Friday September 29, 2017
In today’s Flashback Friday, we trace the evolution of models used to estimate salmon populations.
In a previous Fish Report (The Salmon Mega-model), we discussed the very important role that mathematical models play in fisheries management. These models have quite an extensive history, dating back to the late 1800s, when Danish biologist Carl Georg Johannes Petersen estimated the size of a fish stock using a model (1896). This model assumed that marked fish became randomly distributed in the population. Though Peterson’s basic concept is still widely used in many modern fisheries models, today’s models are far more complex, and often consist of a large number of linked sub-models in an attempt to incorporate as many biologically meaningful processes as possible. As Allen (1994) notes in a brief overview of fisheries modeling, progress was mostly theory-limited until the 1960s, as a sufficient body of theory had yet to be established on which to base models of fish populations and the effects of exploitation.

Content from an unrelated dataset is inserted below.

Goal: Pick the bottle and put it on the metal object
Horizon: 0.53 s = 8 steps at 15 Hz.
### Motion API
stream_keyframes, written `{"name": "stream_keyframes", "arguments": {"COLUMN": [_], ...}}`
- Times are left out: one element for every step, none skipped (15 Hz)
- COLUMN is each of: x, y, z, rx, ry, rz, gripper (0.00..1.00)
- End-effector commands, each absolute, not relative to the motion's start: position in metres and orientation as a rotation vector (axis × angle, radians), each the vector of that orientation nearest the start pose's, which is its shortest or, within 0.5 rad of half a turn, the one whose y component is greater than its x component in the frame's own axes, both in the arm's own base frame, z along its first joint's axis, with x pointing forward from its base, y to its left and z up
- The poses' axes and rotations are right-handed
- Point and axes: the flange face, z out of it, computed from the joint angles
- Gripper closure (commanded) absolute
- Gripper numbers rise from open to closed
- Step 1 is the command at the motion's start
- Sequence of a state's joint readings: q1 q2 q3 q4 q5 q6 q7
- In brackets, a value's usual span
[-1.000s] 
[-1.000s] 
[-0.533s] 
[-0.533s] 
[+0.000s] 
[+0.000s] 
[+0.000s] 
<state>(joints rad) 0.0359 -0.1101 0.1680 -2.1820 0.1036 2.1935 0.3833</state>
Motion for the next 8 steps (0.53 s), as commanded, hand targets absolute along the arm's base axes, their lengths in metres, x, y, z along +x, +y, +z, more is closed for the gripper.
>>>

In the decades that followed, basic theories changed little, but advances in fisheries modeling were restrained by computing power (meaning that progress was calculation-limited). Today, however, researchers have access to computing power that was unimaginable not too many years ago, and with it the capability to handle vast amounts data and sophisticated calculations. As processing power has kept pace with the demands of progress in models, perhaps the greatest challenge modelers face today is obtaining the ever-increasing amounts and types of data required to run these models in the real world. Thus, current progress is mostly data-limited. While data limitations affect the accuracy and precision of the calculations, applicable models can still be created to guide and inform natural resource management.
Models generally belong to one of two broad categories: models used for estimation, in which equations are solved to estimate a variable in question (such as how many fish are present in a particular reach of stream), and those used for simulation, in which the behavior of a variable, such as a fish population, is explored in response to changes in external factors (for example, how increased water temperatures affect fish survival). Models belonging to either category are widely used in fisheries management and conservation, including the evaluation of management scenarios that can affect species and areas of special concern, such as salmon stocks listed under state and federal endangered species acts. Clearly, attempting to incorporate all the factors that influence salmon populations into a single model is a monumental task, yet fisheries research has come a long way in putting together the many individual pieces of knowledge gained over decades of research.